Secondly, there’s been an absence of any meaningful local engagement. No attempt to support people, practically, in making changes. And the tone of communications to householders has shifted blame from the council to residents.

There’s no humility. No acceptance that sometimes the council hasn’t delivered its side of the bargain. They say it’s our contamination, our too-heavy bins, and our hard-to-access back courts that are at fault.

Of course, local engagement is made harder by lockdown. But that leads to the third big mistake – timing. It’s really quite crass to ram through these changes when we’re still in the middle of the pandemic.

When the already-stretched workforce is depleted by people having to self-isolate. When people are working and schooling children at home, with an inevitable impact on how much rubbish they are generating, and fewer options to avoid waste.

We do need new ideas and new approaches. Glasgow’s recycling rate is frankly a national disgrace. At less than 25%, it’s the lowest of any mainland council in Scotland by some way. Even the other city councils now average around 40%.

We’ve stagnated for years, under successive administrations, devoid of answers other than building a costly incinerator, which was massively oversold as the answer to all our woes. The change we need must come from all of us.

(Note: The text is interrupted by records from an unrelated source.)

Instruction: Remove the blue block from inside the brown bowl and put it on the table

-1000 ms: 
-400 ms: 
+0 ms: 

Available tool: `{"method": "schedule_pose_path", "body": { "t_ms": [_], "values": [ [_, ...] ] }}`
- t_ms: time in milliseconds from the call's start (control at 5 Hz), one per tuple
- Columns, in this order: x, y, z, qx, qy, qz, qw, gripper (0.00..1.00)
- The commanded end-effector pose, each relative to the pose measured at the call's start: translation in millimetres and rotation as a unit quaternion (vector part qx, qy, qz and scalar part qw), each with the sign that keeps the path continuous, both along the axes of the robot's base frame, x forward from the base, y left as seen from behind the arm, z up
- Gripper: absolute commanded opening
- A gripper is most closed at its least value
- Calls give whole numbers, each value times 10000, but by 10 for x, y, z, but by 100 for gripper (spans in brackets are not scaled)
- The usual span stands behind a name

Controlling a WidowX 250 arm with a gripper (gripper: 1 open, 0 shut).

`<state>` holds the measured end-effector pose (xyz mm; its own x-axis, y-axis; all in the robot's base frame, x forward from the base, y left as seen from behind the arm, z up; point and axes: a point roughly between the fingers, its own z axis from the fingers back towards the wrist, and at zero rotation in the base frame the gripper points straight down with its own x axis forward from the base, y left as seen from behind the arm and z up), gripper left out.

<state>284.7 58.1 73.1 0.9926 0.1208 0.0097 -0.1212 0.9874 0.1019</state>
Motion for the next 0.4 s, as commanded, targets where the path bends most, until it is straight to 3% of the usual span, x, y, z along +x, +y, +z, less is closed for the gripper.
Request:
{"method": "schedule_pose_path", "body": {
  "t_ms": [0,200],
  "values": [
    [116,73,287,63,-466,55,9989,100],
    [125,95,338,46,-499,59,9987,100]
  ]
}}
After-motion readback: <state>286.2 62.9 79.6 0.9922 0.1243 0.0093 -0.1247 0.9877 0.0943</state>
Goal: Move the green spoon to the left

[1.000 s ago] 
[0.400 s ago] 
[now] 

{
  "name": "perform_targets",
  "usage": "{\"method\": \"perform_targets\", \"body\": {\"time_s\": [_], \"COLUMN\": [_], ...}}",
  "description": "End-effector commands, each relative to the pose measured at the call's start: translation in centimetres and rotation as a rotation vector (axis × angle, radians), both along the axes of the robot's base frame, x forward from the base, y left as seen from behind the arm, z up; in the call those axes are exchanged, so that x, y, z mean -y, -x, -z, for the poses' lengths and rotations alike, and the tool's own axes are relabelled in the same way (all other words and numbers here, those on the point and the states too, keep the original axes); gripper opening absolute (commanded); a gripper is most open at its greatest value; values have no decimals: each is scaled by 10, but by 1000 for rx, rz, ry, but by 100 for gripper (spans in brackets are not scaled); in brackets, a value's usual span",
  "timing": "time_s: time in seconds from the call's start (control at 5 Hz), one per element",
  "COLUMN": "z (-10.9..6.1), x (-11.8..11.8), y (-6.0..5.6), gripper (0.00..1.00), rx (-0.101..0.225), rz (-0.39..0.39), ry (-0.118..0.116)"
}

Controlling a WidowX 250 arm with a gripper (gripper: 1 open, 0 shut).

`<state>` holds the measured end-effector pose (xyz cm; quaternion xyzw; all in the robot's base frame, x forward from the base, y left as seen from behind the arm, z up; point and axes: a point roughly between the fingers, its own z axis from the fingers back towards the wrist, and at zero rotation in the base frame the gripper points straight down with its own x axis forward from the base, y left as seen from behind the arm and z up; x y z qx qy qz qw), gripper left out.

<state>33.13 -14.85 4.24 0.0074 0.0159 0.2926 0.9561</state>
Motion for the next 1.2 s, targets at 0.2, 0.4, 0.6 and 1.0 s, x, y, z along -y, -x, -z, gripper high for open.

Scottish Greens believe we need a collective effort. One which has cross-party backing, which is informed by expert advice, and which genuinely empowers local communities and front line workers to design services that meet local needs. We called for a Waste Summit back in 2018 to do just this, but the SNP refused and went ahead with the mismanaged changes we are seeing now.

We are renewing that call. The council should get together with Zero Waste Scotland to make that happen. And we should also take the upcoming council budget as a chance to reinvest in these frontline services.

Glaswegians deserve a waste strategy that works and helps everyone to do what’s necessary. It’s time this botched, scattergun approach, hurried through during a pandemic, was put in the bin.